The Mission: Impossible series has always been a particularly comfortable fit for Cruise's patented brand of entertainment: fast-paced, adrenaline-pumping action movies which embrace all sorts of ridiculousness but rarely turn genuinely dumb. The series hit a high point with Brad Bird's giddily entertaining Mission: Impossible: Ghost Protocol, and series newcomer Christopher McQuarrie turns in a follow-up that proves every bit as enjoyable. McQuarrie has collaborated with Cruise on a number of occasions (penning the screenplays for Valkyrie and Edge of Tomorrow, and writing/directing Jack Reacher), but Rogue Nation represents the pinnacle of their work together. It's everything a summer blockbuster should be.
Every fictional spy worth his salt is forced to go rogue eventually, and it's Ethan Hunt's turn to do just that. At the recommendation of the CIA, a Senate panel decides to shut down the IMF in response to the latter organization's history of “wanton recklessness.” Unfortunately, the news comes just as Ethan is preparing to take on The Syndicate – a powerful, secretive terrorist organization with possible ties to the British government. Naturally, Ethan decides that he's going to go after them on his own, and naturally, his old buddies Benji (Simon Pegg, Hot Fuzz), Luther (Ving Rhames, Pulp Fiction) and William (Jeremy Renner, The Hurt Locker) all secretly join him as the film proceeds.
By now, you've almost certainly heard about the sequence where Cruise hangs off the side of an airborne plane. What you may not have heard is that sequence (as exciting as advertised) is done with before the opening credits roll, and that the film quickly proceeds to top it with a sequence that ranks as one of the best things the series has offered. It takes place at the Vienna opera house during a performance of Puccini's “Turandot,” and McQuarrie's precisely-choreographed direction and elegant visuals turn the sequence into something that rivals the climax of Alfred Hitchcock's remake of The Man Who Knew Too Much. The (literally) operatic music, Robert Elswitt's gloriously elegant cinematography and a wide variety of insane stunts make the scene a dizzying high point.

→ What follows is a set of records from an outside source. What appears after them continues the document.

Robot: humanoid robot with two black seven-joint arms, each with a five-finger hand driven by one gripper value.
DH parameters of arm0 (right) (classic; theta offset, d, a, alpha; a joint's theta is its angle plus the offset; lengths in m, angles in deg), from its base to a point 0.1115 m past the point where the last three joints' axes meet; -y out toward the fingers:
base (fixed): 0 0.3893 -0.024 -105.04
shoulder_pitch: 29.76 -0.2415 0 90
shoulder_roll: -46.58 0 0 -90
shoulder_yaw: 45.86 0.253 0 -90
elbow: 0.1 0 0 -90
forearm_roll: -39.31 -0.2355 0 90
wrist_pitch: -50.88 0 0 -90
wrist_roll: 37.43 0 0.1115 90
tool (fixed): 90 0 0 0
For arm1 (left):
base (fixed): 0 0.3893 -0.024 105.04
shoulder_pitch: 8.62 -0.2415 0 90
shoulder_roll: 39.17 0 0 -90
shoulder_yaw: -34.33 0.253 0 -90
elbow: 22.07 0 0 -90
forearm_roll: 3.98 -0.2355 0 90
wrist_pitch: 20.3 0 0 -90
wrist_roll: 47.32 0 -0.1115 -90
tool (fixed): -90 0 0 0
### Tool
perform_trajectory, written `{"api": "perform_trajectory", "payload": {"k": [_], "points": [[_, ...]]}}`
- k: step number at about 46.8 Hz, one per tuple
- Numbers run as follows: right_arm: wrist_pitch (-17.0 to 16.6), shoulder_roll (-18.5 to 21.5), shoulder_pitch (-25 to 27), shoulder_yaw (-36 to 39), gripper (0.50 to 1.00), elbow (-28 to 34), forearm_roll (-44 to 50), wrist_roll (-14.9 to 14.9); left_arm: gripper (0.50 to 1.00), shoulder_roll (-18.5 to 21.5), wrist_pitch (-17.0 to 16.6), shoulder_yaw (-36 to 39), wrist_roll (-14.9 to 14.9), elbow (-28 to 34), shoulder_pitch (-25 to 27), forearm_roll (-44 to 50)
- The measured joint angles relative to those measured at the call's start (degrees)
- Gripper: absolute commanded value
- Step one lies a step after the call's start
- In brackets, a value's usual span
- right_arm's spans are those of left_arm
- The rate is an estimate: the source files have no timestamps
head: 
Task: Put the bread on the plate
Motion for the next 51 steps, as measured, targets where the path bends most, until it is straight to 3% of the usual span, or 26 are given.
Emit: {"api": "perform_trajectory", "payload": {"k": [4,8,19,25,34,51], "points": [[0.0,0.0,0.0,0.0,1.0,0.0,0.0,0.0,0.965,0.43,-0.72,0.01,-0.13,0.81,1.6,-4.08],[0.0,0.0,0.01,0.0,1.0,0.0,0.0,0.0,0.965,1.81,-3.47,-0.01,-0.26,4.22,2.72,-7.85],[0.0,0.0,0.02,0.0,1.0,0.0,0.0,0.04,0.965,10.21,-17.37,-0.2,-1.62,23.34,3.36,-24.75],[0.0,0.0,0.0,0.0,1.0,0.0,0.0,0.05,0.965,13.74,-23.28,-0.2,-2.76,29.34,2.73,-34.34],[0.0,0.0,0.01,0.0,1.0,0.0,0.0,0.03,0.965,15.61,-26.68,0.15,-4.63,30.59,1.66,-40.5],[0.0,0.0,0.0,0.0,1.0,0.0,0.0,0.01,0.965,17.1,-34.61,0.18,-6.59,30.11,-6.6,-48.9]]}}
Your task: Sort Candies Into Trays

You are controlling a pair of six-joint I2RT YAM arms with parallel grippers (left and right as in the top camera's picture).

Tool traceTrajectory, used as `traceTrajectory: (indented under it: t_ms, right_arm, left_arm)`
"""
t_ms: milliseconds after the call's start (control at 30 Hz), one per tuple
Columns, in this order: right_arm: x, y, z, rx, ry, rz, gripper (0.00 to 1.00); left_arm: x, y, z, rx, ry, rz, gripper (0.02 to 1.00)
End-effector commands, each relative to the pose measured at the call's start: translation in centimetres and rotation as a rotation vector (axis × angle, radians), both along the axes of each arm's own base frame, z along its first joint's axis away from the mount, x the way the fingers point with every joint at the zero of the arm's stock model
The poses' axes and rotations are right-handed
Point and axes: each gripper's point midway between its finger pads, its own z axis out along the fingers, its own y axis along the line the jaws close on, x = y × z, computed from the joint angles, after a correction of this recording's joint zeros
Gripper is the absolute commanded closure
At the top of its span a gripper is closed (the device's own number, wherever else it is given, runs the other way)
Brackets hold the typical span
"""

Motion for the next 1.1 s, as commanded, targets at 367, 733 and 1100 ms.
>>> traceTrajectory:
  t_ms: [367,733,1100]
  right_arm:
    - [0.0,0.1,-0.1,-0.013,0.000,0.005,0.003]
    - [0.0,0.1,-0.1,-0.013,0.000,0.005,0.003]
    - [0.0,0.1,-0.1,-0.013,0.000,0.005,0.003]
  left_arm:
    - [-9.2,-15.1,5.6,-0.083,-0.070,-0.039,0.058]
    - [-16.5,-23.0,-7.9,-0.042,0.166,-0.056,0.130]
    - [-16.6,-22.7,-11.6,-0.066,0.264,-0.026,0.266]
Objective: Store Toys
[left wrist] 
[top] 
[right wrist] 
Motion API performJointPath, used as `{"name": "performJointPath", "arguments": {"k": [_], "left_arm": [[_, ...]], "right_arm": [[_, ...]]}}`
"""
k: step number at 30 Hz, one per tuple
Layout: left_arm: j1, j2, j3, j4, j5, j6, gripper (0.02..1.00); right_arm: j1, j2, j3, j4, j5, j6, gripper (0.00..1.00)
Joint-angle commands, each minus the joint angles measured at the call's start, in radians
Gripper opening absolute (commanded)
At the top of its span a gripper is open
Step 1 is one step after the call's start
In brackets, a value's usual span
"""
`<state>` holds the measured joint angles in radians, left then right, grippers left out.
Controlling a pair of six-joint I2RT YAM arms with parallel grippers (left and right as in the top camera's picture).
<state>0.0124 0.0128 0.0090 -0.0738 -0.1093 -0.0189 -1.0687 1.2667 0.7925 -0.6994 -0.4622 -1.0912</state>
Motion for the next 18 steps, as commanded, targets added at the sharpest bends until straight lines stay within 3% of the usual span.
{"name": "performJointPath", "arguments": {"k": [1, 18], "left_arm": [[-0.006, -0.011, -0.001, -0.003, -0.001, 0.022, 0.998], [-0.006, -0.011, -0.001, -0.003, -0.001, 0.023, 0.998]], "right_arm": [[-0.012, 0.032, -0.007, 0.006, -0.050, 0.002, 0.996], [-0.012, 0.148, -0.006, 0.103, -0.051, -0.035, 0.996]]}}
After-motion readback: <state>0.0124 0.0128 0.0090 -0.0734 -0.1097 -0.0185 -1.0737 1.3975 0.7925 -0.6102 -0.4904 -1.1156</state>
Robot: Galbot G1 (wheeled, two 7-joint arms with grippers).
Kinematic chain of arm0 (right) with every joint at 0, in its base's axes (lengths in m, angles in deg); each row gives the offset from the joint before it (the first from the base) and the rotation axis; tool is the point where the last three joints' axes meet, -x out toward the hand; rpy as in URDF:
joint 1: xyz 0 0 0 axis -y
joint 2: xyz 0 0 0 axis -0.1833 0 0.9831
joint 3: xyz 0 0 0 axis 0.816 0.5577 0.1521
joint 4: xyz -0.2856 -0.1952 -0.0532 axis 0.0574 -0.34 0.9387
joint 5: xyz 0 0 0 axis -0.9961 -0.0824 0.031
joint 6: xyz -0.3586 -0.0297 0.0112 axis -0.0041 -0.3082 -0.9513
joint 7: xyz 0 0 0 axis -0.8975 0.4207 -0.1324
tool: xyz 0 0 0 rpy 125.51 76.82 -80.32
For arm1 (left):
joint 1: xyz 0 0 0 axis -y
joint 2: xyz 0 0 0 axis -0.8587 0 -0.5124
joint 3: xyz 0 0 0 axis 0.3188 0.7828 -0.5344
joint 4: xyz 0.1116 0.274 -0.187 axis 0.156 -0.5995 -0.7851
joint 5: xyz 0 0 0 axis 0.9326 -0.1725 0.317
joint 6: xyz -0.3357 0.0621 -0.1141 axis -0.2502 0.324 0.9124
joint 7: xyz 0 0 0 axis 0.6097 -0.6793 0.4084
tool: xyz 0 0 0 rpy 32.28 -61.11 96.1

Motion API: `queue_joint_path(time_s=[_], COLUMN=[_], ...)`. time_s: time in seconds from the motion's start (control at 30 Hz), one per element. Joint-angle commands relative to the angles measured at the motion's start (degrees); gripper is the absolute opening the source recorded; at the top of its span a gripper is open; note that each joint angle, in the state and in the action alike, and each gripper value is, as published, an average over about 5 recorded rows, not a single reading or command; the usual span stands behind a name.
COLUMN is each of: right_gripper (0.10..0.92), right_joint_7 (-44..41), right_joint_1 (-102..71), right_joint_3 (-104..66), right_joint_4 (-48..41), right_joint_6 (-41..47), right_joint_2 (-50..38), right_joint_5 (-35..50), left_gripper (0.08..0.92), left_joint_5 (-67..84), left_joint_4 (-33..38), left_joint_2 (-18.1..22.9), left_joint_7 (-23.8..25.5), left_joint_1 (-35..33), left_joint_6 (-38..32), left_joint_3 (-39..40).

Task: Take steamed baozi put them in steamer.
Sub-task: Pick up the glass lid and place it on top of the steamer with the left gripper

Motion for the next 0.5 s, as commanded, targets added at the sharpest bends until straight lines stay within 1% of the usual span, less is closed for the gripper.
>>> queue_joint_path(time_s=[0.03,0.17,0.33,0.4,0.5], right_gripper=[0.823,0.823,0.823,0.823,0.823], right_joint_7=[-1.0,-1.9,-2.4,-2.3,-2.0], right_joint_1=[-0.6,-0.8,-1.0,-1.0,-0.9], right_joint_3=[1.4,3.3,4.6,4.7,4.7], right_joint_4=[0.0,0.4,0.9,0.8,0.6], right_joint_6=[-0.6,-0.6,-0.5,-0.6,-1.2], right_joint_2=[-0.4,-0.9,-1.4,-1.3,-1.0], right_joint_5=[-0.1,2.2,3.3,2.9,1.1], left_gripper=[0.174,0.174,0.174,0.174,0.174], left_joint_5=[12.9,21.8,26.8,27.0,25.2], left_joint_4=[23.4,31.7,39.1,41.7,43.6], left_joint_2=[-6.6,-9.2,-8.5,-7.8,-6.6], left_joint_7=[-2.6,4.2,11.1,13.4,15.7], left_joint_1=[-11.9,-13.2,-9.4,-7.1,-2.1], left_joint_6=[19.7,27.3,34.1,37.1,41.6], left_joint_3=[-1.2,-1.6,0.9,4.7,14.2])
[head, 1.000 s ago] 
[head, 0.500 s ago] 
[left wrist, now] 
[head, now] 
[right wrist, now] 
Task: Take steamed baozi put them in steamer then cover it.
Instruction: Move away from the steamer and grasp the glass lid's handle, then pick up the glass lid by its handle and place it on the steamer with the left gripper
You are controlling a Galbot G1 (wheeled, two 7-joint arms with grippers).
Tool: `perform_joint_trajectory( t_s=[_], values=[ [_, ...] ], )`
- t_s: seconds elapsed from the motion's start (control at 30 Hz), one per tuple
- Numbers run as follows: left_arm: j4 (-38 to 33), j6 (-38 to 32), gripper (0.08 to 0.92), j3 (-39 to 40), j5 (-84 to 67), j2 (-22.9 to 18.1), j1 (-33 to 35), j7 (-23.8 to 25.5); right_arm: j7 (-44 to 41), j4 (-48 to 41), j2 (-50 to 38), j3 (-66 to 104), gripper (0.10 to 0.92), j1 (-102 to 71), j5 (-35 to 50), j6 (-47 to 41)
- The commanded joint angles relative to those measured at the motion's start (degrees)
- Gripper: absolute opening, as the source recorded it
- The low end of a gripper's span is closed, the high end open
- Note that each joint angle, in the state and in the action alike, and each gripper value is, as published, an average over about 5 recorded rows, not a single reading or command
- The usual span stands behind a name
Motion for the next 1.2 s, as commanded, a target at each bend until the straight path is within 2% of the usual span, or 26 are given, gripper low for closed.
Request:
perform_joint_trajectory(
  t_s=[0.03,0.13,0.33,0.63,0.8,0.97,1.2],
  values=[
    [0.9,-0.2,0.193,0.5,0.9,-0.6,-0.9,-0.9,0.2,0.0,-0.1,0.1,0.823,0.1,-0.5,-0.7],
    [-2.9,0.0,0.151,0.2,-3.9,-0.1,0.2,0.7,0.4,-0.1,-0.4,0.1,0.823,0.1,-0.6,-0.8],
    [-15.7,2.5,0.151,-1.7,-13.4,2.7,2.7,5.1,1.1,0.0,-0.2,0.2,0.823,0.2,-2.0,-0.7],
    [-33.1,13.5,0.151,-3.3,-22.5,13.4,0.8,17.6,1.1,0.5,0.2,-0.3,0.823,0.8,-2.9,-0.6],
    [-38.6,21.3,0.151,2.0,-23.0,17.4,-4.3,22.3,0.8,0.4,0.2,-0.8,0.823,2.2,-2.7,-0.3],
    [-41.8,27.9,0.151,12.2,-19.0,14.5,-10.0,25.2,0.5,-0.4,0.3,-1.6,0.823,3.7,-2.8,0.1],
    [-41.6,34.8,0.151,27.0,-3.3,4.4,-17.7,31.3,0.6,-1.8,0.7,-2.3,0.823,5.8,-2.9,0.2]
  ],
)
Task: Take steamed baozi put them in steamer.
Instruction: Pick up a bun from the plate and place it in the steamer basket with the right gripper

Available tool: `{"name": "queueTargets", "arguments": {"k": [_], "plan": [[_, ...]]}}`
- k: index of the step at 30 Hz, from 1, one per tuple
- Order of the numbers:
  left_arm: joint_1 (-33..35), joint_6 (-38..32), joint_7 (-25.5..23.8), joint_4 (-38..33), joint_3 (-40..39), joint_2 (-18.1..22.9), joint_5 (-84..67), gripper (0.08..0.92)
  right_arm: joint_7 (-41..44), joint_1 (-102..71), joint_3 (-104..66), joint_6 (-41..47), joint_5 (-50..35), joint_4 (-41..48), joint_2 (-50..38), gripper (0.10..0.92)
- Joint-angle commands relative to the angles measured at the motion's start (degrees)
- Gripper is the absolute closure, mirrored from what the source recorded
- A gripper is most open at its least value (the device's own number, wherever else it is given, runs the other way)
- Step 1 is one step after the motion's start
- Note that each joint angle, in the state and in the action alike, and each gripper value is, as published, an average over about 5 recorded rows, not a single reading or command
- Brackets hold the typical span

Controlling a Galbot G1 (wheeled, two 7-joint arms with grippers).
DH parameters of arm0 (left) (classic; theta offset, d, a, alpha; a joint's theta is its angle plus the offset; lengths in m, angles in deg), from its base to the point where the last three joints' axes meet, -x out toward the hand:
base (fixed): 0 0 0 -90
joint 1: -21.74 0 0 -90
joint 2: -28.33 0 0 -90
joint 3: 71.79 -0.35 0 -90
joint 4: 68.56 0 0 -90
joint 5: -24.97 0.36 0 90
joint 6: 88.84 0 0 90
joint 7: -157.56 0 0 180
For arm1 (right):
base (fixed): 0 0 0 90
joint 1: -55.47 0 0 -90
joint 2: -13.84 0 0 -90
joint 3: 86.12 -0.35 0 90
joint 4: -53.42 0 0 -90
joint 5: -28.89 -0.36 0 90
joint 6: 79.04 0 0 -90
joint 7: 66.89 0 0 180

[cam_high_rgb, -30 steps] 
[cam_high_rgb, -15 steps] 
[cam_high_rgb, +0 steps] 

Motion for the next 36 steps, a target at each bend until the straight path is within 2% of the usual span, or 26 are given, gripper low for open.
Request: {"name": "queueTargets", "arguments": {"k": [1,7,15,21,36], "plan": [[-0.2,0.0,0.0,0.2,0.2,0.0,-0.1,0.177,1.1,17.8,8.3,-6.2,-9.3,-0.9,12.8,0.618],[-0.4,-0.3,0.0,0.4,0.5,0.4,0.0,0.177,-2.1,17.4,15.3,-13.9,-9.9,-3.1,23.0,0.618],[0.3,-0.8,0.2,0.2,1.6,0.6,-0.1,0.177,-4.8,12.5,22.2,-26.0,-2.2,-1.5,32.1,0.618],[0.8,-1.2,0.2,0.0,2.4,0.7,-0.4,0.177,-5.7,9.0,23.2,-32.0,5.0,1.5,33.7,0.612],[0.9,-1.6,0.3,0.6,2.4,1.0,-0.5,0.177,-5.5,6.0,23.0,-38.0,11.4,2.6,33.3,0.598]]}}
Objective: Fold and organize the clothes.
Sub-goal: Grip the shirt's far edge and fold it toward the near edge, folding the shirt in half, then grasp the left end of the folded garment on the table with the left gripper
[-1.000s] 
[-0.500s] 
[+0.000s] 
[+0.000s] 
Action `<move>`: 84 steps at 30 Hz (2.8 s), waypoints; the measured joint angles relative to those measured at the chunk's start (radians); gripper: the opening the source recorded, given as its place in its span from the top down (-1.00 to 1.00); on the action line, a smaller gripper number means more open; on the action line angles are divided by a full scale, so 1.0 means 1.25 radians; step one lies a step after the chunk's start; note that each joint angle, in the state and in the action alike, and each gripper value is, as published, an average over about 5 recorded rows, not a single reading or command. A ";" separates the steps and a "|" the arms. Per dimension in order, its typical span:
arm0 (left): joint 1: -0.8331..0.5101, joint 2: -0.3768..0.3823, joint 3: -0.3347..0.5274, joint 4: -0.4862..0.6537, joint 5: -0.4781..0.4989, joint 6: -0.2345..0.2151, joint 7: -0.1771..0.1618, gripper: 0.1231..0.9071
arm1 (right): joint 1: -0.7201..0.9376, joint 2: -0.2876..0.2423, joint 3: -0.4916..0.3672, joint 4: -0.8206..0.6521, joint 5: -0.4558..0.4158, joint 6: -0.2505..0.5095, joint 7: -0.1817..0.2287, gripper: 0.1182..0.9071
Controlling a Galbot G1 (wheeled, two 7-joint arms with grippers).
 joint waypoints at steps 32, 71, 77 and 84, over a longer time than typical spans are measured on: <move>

The film doesn't top that sequence, but it's never less than a great time. The first half is an outlandish summer action movie, with one large-scale setpiece after another being served up in a variety of diverse locations (there's a terrific motorcycle chase in Morocco, and an incredibly tense underwater sequence inside the bowels of a power station). The second half turns into something closer to an episode of the Mission: Impossible television series, an entertainingly tense hour filled with double-crosses, latex masks, government conspiracies, valuable thumb drives and hushed conversations between powerful men. Some viewers may find the slower, calmer pace of the back stretch a bit of a letdown after the explosive first half, but it's not unreasonable for a spy movie to do spy movie stuff.
Rogue Nation's most striking performance comes from Rebecca Ferguson (Hercules) as the wonderfully-named Ilsa Faust. “Ilsa” is a direct reference to Casablanca, and not just because a chunk of the film is set in Casablanca – Ferguson's screen presences boasts an old-Hollywood elegance that conjures the ghost of Ingrid Bergman on multiple levels. “Faust” likely springs from the fact that there are numerous powers vying for Ilsa's devotion – the British government, the American government, the Syndicate and what's left of the IMF. Her poise and beauty has a way of stopping Ethan dead in his tracks each time he sees her, but their relationship is a platonic, professional one. There's a bond between them, but it's more of a soul bond; a recognition that they share certain things in common non-superspies couldn't possibly understand.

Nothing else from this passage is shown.